Sadly, one of the greatest challenges faced by strategic leaders (and greatest source of stress and risk) is the choice to assert oneself when superiors or boards or other executives may be less strategic or enlightened than the leader who is prepared to take the bull by the horns in a VUCA environment. Truly strategic leaders are rare, and by definition, “ahead of their time.” This often creates genuine dissonance in organizations when certain parties favor a conservative, even reactionary approach to daunting contemporary challenges, or are simply too risk averse for contemporary environments. Generally speaking, those organizations may be capable of slowing a downward trend, but long-term survival is unlikely and thriving under those circumstances is virtually impossible.

That political reality notwithstanding, strategic leaders can only bring value by being strategic.
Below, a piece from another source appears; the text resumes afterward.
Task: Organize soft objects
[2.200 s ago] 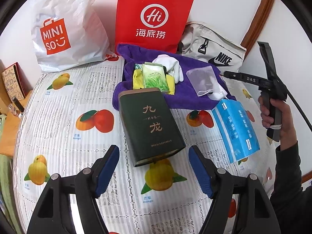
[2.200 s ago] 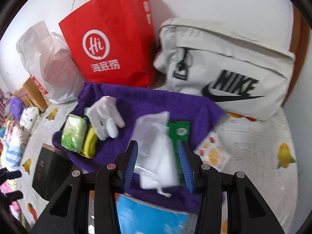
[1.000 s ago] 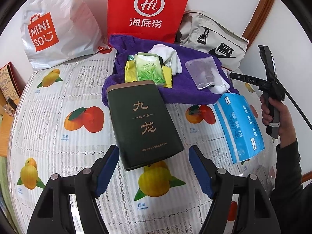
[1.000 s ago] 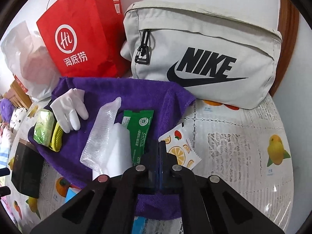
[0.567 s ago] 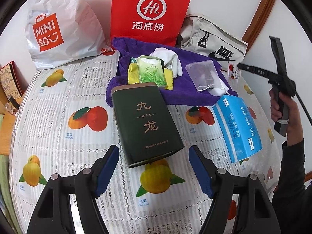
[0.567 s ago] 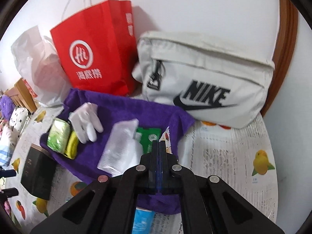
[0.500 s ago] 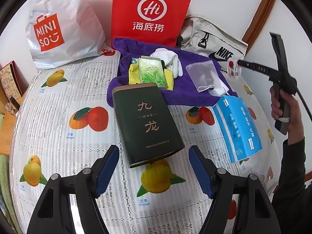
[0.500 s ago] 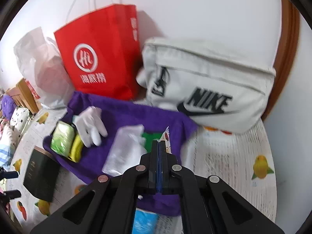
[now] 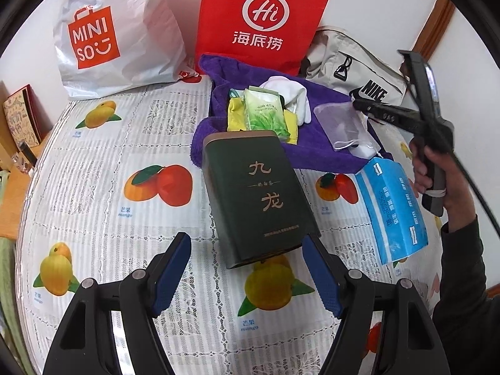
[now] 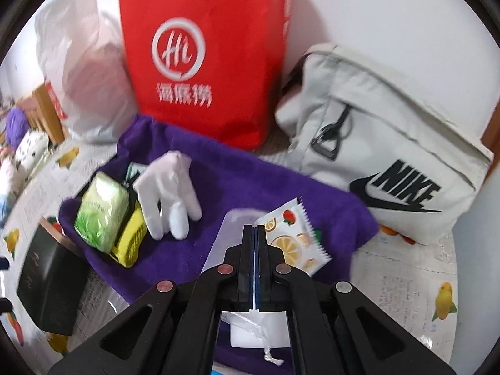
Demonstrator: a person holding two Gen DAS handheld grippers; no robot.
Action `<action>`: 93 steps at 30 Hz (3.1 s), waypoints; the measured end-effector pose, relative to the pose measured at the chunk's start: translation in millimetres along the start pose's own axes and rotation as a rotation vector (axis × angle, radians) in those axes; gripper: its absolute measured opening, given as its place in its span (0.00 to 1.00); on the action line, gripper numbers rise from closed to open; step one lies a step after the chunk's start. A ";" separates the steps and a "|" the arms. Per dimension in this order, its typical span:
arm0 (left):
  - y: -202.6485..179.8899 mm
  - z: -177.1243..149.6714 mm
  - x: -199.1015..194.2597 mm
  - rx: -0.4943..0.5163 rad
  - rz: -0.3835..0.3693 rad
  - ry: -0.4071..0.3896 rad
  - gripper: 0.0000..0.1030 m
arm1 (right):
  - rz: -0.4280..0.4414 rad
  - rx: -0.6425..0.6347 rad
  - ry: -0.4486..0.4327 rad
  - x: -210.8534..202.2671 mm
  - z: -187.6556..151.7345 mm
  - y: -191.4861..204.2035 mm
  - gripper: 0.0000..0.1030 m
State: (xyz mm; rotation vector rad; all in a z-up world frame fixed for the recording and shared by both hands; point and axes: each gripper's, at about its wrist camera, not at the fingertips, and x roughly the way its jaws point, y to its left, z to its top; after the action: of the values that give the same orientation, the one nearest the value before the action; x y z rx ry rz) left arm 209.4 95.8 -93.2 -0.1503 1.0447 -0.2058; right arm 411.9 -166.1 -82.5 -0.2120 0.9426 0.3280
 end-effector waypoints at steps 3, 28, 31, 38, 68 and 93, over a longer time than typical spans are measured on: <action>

It may be useful to “choose one’s battles” or purposely pursue a slower path in some cases to allow others to become more comfortable with the requisites of operating in complex, uncertain and even volatile contexts, but in the end, the U.S. Army developed a new model of leadership precisely because the old model was no longer functional. Non-strategic or broadly traditional leaders are failing anyway because their approach does not work in today’s world. Any senior leader who wishes to extend his or her own shelf life in an executive role will have to assume the risks inherent in developing and implementing strategic leadership skills and traits. In addition to the USAWC strategic leadership model, another example is leadership for conscious capitalism. Both merit a close look.

2 thoughts on “Strategic Leadership: You Can’t Lead Without It

  1. Hi Dr. Pond. I liked this post is very useful! Looks to me like an extension of Hersey and Blanchard situational leadership theories, although the waters are more turbid these days. As you may know we have in PR a very difficult economic situation with a Federal Fiscal Board in charge and a huge migration to the states.
    Con cariño, Gloria

  2. Saludos, Gloria. Gracias por su comentario. Yes, no doubt that “la crisis” in PR is worsening. So many innocent victims…

    Thanks for taking the time to comment!